Non-academic sources

Academic sources
Dorey, N. R., Udell, M. A., & Wynne, C. D., 2010. When do domestic dogs,Canis familiaris, start to understand human pointing? The role of ontogeny in the development of interspecies communication. Animal Behaviour,79(1): 37-41.

Miklósi, Á., Kubinyi, E., Topál, J., Gácsi, M., Virányi, Z., & Csányi, V., 2003. A simple reason for a big difference: wolves do not look back at humans, but dogs do. Current Biology, 13(9): 763-766.

Prato-Previde, E., Custance, D. M., Spiezio, C., & Sabatini, F., 2003. Is the dog-human relationship an attachment bond?   An observational study using Ainsworth’s Strange Situation. Behaviour, 140(2): 225-254.

Topál, J., Gácsi, M., Miklósi, Á., Virányi, Z., Kubinyi, E., & Csányi, V., 2005. Attachment to humans: a comparative study on hand-reared wolves and differently socialized dog puppies. Animal behaviour, 70(6): 1367-1375.

Running thoughts: The dilemma

During a cold winter day, the hedgehogs decided to huddle together for warmth. However, their spines pricked each other as they huddled close. They began to separate but the cold drives them closer and their spines once again got in the way. This repeated until they finally settled on remaining a little distance from each other.

The above  scenario was created by philosopher Arthur Schopenhauer in Parerga und Paralipomena which was published in 1851. It is known as the Hedgehog’s (or Porcupine’s) Dilemma. Originally used to explain human psychology, Hugh Warwick, author of the book ‘The Hedgehog’s Dilemma’, applies it to the relationship between humans and hedgehogs. Inspired by this thought, I began to realise the many ways in which humans and nature have come close and in some cases have hurt each other.

The hedgehogs decided on remaining enough distance away such that their spines do not prick each other yet they are still able to receive some degree of warmth in the cold. Is there a certain distance in which humans and nature should be apart such that we do not harm each other?

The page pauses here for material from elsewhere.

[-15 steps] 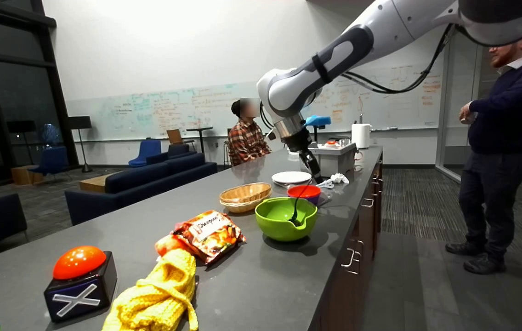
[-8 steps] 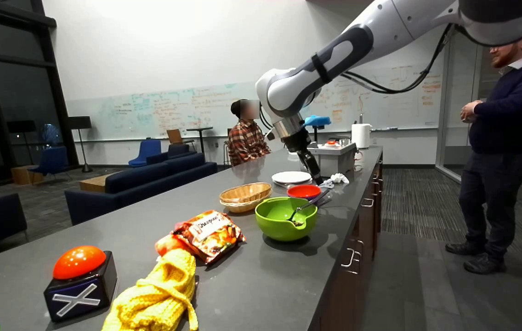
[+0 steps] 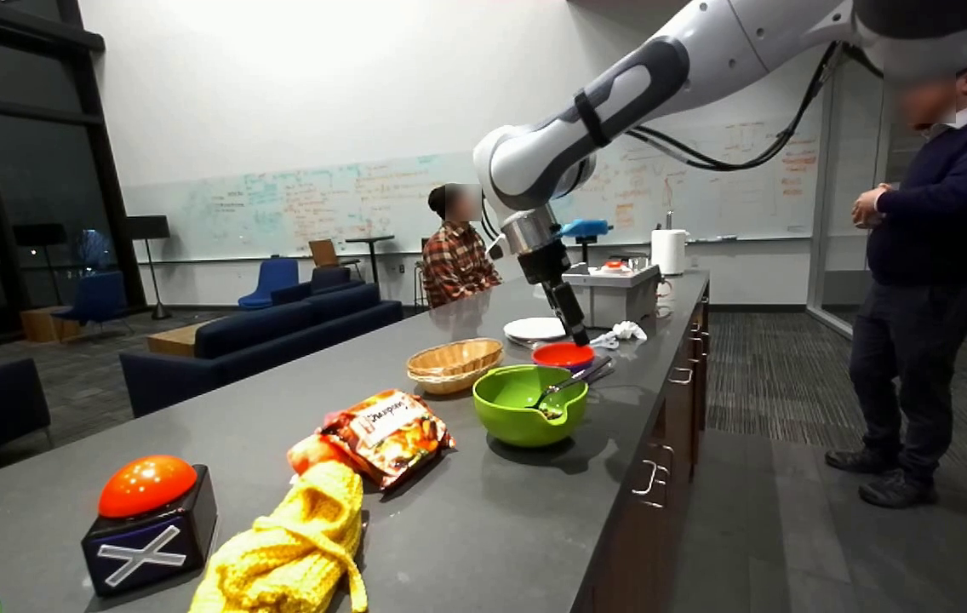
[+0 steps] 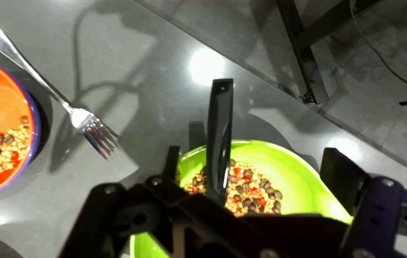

There are so many degrees of closeness that have occurred or are currently occurring between humans and nature. From physical closeness of domestic animals and plants to the extent of communication between humans and animals, each living being has “spines” of a different length.

I hope to be able to uncover the “length” of as many “spines” as possible and the perfect distance, if it exists, between all the “hedgehogs” such that although we all do not get the most warmth, we are not hurting each other too.